(Stored items)
============
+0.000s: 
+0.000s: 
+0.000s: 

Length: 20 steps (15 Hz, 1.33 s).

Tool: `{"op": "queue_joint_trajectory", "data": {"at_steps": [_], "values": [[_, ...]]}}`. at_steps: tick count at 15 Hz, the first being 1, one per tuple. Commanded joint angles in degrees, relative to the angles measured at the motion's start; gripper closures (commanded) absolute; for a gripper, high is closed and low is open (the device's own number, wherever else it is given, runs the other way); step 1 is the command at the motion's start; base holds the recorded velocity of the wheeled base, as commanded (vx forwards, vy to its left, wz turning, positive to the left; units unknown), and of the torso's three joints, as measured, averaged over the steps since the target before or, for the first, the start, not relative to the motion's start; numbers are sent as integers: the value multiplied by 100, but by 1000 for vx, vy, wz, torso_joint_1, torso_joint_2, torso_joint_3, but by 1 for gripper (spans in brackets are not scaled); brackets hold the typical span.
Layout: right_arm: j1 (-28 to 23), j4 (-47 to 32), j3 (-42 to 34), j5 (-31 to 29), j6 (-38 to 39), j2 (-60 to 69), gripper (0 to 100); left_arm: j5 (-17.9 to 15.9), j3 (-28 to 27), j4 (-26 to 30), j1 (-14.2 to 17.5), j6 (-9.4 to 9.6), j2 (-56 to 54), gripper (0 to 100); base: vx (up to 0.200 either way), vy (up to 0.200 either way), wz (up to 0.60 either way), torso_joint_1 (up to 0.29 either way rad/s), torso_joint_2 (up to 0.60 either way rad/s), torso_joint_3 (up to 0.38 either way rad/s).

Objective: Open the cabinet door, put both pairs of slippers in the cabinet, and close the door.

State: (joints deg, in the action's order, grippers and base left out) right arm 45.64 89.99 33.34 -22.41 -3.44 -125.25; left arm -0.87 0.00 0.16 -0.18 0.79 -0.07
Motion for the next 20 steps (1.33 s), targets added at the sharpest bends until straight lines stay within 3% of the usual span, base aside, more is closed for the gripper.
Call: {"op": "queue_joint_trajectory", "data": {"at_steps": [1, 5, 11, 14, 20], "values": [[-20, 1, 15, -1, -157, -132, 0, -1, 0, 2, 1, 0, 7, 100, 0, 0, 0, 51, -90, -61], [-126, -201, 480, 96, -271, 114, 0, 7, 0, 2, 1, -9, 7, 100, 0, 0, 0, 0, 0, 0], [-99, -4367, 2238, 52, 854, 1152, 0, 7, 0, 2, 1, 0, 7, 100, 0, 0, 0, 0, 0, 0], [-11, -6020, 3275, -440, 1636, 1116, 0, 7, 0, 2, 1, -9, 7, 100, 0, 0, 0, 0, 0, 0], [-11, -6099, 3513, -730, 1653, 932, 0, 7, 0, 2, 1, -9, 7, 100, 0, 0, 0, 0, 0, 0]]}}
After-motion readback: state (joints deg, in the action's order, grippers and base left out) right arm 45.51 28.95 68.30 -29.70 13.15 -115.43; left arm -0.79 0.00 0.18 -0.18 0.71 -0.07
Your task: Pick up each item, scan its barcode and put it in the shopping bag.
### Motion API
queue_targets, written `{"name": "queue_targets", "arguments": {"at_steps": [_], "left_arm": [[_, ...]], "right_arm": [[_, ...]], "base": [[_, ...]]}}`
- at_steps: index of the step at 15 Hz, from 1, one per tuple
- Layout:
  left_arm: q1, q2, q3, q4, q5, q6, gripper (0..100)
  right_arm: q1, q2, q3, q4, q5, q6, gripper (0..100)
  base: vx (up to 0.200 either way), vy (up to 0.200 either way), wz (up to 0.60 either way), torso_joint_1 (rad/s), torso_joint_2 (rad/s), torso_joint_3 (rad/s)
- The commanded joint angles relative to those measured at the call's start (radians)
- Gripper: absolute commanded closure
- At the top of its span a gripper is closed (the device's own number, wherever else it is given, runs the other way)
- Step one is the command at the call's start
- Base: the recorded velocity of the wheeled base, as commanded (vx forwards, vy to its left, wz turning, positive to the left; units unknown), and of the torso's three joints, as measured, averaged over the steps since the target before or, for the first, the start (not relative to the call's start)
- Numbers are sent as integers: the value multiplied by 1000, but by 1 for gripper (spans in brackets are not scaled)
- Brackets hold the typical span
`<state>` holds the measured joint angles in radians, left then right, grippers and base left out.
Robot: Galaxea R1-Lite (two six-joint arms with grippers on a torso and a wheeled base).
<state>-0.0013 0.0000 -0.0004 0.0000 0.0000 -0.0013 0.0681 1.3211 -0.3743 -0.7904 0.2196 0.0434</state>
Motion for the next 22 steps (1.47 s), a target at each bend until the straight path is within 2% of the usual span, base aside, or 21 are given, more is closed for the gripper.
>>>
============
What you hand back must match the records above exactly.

■ **Your solution**
+0.000s: 
+0.000s: 
+0.000s: 

Length: 20 steps (15 Hz, 1.33 s).

Tool: `{"op": "queue_joint_trajectory", "data": {"at_steps": [_], "values": [[_, ...]]}}`. at_steps: tick count at 15 Hz, the first being 1, one per tuple. Commanded joint angles in degrees, relative to the angles measured at the motion's start; gripper closures (commanded) absolute; for a gripper, high is closed and low is open (the device's own number, wherever else it is given, runs the other way); step 1 is the command at the motion's start; base holds the recorded velocity of the wheeled base, as commanded (vx forwards, vy to its left, wz turning, positive to the left; units unknown), and of the torso's three joints, as measured, averaged over the steps since the target before or, for the first, the start, not relative to the motion's start; numbers are sent as integers: the value multiplied by 100, but by 1000 for vx, vy, wz, torso_joint_1, torso_joint_2, torso_joint_3, but by 1 for gripper (spans in brackets are not scaled); brackets hold the typical span.
Layout: right_arm: j1 (-28 to 23), j4 (-47 to 32), j3 (-42 to 34), j5 (-31 to 29), j6 (-38 to 39), j2 (-60 to 69), gripper (0 to 100); left_arm: j5 (-17.9 to 15.9), j3 (-28 to 27), j4 (-26 to 30), j1 (-14.2 to 17.5), j6 (-9.4 to 9.6), j2 (-56 to 54), gripper (0 to 100); base: vx (up to 0.200 either way), vy (up to 0.200 either way), wz (up to 0.60 either way), torso_joint_1 (up to 0.29 either way rad/s), torso_joint_2 (up to 0.60 either way rad/s), torso_joint_3 (up to 0.38 either way rad/s).

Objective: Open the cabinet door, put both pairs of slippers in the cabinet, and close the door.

State: (joints deg, in the action's order, grippers and base left out) right arm 45.64 89.99 33.34 -22.41 -3.44 -125.25; left arm -0.87 0.00 0.16 -0.18 0.79 -0.07
Motion for the next 20 steps (1.33 s), targets added at the sharpest bends until straight lines stay within 3% of the usual span, base aside, more is closed for the gripper.
Call: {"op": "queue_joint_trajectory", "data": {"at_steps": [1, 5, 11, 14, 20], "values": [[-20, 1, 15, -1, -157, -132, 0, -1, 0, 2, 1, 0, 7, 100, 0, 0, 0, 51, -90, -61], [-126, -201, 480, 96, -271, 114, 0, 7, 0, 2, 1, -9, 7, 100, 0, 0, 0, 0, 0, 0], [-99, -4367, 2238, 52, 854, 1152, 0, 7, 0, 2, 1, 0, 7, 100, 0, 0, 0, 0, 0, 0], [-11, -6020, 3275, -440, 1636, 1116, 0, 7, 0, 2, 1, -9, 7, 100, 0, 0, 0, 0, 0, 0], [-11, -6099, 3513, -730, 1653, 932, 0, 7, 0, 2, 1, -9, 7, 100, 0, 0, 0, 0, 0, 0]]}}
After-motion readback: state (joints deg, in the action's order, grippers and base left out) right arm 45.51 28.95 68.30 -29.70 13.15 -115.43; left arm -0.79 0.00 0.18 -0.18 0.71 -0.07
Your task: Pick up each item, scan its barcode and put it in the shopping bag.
### Motion API
queue_targets, written `{"name": "queue_targets", "arguments": {"at_steps": [_], "left_arm": [[_, ...]], "right_arm": [[_, ...]], "base": [[_, ...]]}}`
- at_steps: index of the step at 15 Hz, from 1, one per tuple
- Layout:
  left_arm: q1, q2, q3, q4, q5, q6, gripper (0..100)
  right_arm: q1, q2, q3, q4, q5, q6, gripper (0..100)
  base: vx (up to 0.200 either way), vy (up to 0.200 either way), wz (up to 0.60 either way), torso_joint_1 (rad/s), torso_joint_2 (rad/s), torso_joint_3 (rad/s)
- The commanded joint angles relative to those measured at the call's start (radians)
- Gripper: absolute commanded closure
- At the top of its span a gripper is closed (the device's own number, wherever else it is given, runs the other way)
- Step one is the command at the call's start
- Base: the recorded velocity of the wheeled base, as commanded (vx forwards, vy to its left, wz turning, positive to the left; units unknown), and of the torso's three joints, as measured, averaged over the steps since the target before or, for the first, the start (not relative to the call's start)
- Numbers are sent as integers: the value multiplied by 1000, but by 1 for gripper (spans in brackets are not scaled)
- Brackets hold the typical span
`<state>` holds the measured joint angles in radians, left then right, grippers and base left out.
Robot: Galaxea R1-Lite (two six-joint arms with grippers on a torso and a wheeled base).
<state>-0.0013 0.0000 -0.0004 0.0000 0.0000 -0.0013 0.0681 1.3211 -0.3743 -0.7904 0.2196 0.0434</state>
Motion for the next 22 steps (1.47 s), a target at each bend until the straight path is within 2% of the usual span, base aside, or 21 are given, more is closed for the gripper.
>>>

No more work remains on this exercise.